The following entries are to be retyped in full, exactly as written.

Excerpts from a dataset:
========================================================================

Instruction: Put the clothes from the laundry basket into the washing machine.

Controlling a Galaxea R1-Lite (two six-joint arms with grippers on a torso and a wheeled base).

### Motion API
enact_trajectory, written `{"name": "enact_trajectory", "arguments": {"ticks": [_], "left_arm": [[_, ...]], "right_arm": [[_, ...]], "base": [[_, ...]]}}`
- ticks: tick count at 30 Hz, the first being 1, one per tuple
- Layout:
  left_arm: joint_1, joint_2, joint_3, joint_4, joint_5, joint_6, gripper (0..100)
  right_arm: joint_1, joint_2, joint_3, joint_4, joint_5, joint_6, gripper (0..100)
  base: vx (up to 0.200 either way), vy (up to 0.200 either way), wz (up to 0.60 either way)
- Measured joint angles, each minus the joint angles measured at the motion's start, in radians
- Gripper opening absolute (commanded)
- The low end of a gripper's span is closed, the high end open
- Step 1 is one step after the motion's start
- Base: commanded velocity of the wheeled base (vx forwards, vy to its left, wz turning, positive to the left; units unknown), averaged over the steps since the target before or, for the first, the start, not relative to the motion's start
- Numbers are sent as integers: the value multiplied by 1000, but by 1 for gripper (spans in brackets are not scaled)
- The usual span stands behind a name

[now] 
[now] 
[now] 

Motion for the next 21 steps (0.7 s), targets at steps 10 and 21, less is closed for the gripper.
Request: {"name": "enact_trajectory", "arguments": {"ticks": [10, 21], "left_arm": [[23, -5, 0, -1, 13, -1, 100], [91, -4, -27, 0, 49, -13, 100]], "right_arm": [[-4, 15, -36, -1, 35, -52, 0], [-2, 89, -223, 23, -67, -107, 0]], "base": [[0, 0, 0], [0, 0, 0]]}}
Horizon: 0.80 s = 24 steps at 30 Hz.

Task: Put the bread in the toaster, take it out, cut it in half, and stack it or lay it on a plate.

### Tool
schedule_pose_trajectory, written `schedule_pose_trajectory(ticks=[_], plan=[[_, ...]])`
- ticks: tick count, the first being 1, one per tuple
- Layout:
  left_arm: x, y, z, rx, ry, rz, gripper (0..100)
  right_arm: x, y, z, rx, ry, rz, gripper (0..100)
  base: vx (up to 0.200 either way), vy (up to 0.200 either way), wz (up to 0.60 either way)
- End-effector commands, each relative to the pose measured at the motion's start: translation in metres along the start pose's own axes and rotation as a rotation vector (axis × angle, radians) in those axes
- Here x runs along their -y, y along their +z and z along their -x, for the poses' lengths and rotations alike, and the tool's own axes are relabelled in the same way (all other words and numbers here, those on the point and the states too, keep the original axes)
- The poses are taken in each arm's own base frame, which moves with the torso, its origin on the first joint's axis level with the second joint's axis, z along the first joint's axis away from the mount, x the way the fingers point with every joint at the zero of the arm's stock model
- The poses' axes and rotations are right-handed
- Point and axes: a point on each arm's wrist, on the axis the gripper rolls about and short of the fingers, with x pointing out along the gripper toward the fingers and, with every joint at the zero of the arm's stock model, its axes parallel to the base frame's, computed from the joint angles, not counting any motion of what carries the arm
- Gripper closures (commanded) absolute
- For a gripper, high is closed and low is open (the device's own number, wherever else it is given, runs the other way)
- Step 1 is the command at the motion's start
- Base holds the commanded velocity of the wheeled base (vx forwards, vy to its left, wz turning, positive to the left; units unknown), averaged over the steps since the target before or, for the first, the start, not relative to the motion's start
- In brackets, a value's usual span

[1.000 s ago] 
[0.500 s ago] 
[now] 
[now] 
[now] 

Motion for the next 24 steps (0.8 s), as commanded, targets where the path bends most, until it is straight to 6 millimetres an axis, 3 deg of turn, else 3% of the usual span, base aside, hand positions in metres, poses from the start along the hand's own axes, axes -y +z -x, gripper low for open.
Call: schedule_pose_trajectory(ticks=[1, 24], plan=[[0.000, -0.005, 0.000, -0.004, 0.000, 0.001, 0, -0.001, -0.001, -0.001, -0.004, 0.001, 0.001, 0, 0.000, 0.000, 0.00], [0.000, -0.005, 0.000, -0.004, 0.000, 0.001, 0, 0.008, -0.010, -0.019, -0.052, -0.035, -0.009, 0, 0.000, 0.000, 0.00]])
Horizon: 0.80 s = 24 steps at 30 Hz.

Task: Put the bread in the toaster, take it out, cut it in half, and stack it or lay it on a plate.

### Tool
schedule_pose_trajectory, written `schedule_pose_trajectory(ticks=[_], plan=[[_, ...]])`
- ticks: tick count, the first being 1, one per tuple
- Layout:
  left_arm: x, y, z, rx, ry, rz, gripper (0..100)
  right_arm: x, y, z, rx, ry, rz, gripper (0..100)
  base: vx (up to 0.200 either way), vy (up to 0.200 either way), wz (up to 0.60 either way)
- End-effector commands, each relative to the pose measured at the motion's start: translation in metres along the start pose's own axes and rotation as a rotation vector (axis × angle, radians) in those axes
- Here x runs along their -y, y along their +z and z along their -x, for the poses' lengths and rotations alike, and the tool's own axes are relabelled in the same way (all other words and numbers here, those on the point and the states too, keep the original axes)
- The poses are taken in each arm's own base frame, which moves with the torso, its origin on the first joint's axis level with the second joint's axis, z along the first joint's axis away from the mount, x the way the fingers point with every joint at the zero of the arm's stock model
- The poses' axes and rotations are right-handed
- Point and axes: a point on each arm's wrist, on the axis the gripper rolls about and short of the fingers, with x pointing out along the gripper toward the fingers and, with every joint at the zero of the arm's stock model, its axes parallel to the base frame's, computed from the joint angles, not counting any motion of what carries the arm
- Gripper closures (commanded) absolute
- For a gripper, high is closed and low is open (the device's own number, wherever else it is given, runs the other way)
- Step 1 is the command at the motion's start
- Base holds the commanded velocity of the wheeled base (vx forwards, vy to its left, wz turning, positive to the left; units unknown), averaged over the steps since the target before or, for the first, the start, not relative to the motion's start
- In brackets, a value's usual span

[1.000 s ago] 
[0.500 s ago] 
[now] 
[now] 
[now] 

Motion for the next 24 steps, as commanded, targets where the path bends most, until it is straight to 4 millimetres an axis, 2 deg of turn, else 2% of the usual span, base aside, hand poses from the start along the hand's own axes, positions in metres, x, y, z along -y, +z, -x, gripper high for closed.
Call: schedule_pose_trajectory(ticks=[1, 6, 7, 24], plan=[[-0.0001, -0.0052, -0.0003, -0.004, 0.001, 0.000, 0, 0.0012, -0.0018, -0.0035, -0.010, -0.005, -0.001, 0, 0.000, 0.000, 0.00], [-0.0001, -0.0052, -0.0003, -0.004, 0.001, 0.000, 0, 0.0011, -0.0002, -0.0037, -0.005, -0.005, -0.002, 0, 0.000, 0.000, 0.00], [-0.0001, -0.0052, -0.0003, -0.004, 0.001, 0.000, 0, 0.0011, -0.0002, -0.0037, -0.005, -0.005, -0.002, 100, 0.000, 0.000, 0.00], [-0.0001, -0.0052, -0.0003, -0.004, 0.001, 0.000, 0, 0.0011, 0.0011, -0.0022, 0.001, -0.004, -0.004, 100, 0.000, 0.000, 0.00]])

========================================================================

• The answer:
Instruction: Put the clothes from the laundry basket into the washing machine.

Controlling a Galaxea R1-Lite (two six-joint arms with grippers on a torso and a wheeled base).

### Motion API
enact_trajectory, written `{"name": "enact_trajectory", "arguments": {"ticks": [_], "left_arm": [[_, ...]], "right_arm": [[_, ...]], "base": [[_, ...]]}}`
- ticks: tick count at 30 Hz, the first being 1, one per tuple
- Layout:
  left_arm: joint_1, joint_2, joint_3, joint_4, joint_5, joint_6, gripper (0..100)
  right_arm: joint_1, joint_2, joint_3, joint_4, joint_5, joint_6, gripper (0..100)
  base: vx (up to 0.200 either way), vy (up to 0.200 either way), wz (up to 0.60 either way)
- Measured joint angles, each minus the joint angles measured at the motion's start, in radians
- Gripper opening absolute (commanded)
- The low end of a gripper's span is closed, the high end open
- Step 1 is one step after the motion's start
- Base: commanded velocity of the wheeled base (vx forwards, vy to its left, wz turning, positive to the left; units unknown), averaged over the steps since the target before or, for the first, the start, not relative to the motion's start
- Numbers are sent as integers: the value multiplied by 1000, but by 1 for gripper (spans in brackets are not scaled)
- The usual span stands behind a name

[now] 
[now] 
[now] 

Motion for the next 21 steps (0.7 s), targets at steps 10 and 21, less is closed for the gripper.
Request: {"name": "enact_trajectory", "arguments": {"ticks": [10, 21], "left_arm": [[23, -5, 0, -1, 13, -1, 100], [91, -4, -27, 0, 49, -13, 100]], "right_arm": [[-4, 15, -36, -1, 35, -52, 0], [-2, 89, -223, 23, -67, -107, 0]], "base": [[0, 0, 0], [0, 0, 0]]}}
Horizon: 0.80 s = 24 steps at 30 Hz.

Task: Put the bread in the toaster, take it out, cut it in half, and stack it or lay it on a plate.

### Tool
schedule_pose_trajectory, written `schedule_pose_trajectory(ticks=[_], plan=[[_, ...]])`
- ticks: tick count, the first being 1, one per tuple
- Layout:
  left_arm: x, y, z, rx, ry, rz, gripper (0..100)
  right_arm: x, y, z, rx, ry, rz, gripper (0..100)
  base: vx (up to 0.200 either way), vy (up to 0.200 either way), wz (up to 0.60 either way)
- End-effector commands, each relative to the pose measured at the motion's start: translation in metres along the start pose's own axes and rotation as a rotation vector (axis × angle, radians) in those axes
- Here x runs along their -y, y along their +z and z along their -x, for the poses' lengths and rotations alike, and the tool's own axes are relabelled in the same way (all other words and numbers here, those on the point and the states too, keep the original axes)
- The poses are taken in each arm's own base frame, which moves with the torso, its origin on the first joint's axis level with the second joint's axis, z along the first joint's axis away from the mount, x the way the fingers point with every joint at the zero of the arm's stock model
- The poses' axes and rotations are right-handed
- Point and axes: a point on each arm's wrist, on the axis the gripper rolls about and short of the fingers, with x pointing out along the gripper toward the fingers and, with every joint at the zero of the arm's stock model, its axes parallel to the base frame's, computed from the joint angles, not counting any motion of what carries the arm
- Gripper closures (commanded) absolute
- For a gripper, high is closed and low is open (the device's own number, wherever else it is given, runs the other way)
- Step 1 is the command at the motion's start
- Base holds the commanded velocity of the wheeled base (vx forwards, vy to its left, wz turning, positive to the left; units unknown), averaged over the steps since the target before or, for the first, the start, not relative to the motion's start
- In brackets, a value's usual span

[1.000 s ago] 
[0.500 s ago] 
[now] 
[now] 
[now] 

Motion for the next 24 steps (0.8 s), as commanded, targets where the path bends most, until it is straight to 6 millimetres an axis, 3 deg of turn, else 3% of the usual span, base aside, hand positions in metres, poses from the start along the hand's own axes, axes -y +z -x, gripper low for open.
Call: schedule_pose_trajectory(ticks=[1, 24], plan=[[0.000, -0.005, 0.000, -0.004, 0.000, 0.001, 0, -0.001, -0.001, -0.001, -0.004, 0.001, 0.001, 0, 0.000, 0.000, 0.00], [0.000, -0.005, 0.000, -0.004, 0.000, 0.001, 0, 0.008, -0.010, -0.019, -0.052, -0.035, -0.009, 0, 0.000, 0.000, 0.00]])
Horizon: 0.80 s = 24 steps at 30 Hz.

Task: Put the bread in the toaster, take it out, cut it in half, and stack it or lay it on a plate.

### Tool
schedule_pose_trajectory, written `schedule_pose_trajectory(ticks=[_], plan=[[_, ...]])`
- ticks: tick count, the first being 1, one per tuple
- Layout:
  left_arm: x, y, z, rx, ry, rz, gripper (0..100)
  right_arm: x, y, z, rx, ry, rz, gripper (0..100)
  base: vx (up to 0.200 either way), vy (up to 0.200 either way), wz (up to 0.60 either way)
- End-effector commands, each relative to the pose measured at the motion's start: translation in metres along the start pose's own axes and rotation as a rotation vector (axis × angle, radians) in those axes
- Here x runs along their -y, y along their +z and z along their -x, for the poses' lengths and rotations alike, and the tool's own axes are relabelled in the same way (all other words and numbers here, those on the point and the states too, keep the original axes)
- The poses are taken in each arm's own base frame, which moves with the torso, its origin on the first joint's axis level with the second joint's axis, z along the first joint's axis away from the mount, x the way the fingers point with every joint at the zero of the arm's stock model
- The poses' axes and rotations are right-handed
- Point and axes: a point on each arm's wrist, on the axis the gripper rolls about and short of the fingers, with x pointing out along the gripper toward the fingers and, with every joint at the zero of the arm's stock model, its axes parallel to the base frame's, computed from the joint angles, not counting any motion of what carries the arm
- Gripper closures (commanded) absolute
- For a gripper, high is closed and low is open (the device's own number, wherever else it is given, runs the other way)
- Step 1 is the command at the motion's start
- Base holds the commanded velocity of the wheeled base (vx forwards, vy to its left, wz turning, positive to the left; units unknown), averaged over the steps since the target before or, for the first, the start, not relative to the motion's start
- In brackets, a value's usual span

[1.000 s ago] 
[0.500 s ago] 
[now] 
[now] 
[now] 

Motion for the next 24 steps, as commanded, targets where the path bends most, until it is straight to 4 millimetres an axis, 2 deg of turn, else 2% of the usual span, base aside, hand poses from the start along the hand's own axes, positions in metres, x, y, z along -y, +z, -x, gripper high for closed.
Call: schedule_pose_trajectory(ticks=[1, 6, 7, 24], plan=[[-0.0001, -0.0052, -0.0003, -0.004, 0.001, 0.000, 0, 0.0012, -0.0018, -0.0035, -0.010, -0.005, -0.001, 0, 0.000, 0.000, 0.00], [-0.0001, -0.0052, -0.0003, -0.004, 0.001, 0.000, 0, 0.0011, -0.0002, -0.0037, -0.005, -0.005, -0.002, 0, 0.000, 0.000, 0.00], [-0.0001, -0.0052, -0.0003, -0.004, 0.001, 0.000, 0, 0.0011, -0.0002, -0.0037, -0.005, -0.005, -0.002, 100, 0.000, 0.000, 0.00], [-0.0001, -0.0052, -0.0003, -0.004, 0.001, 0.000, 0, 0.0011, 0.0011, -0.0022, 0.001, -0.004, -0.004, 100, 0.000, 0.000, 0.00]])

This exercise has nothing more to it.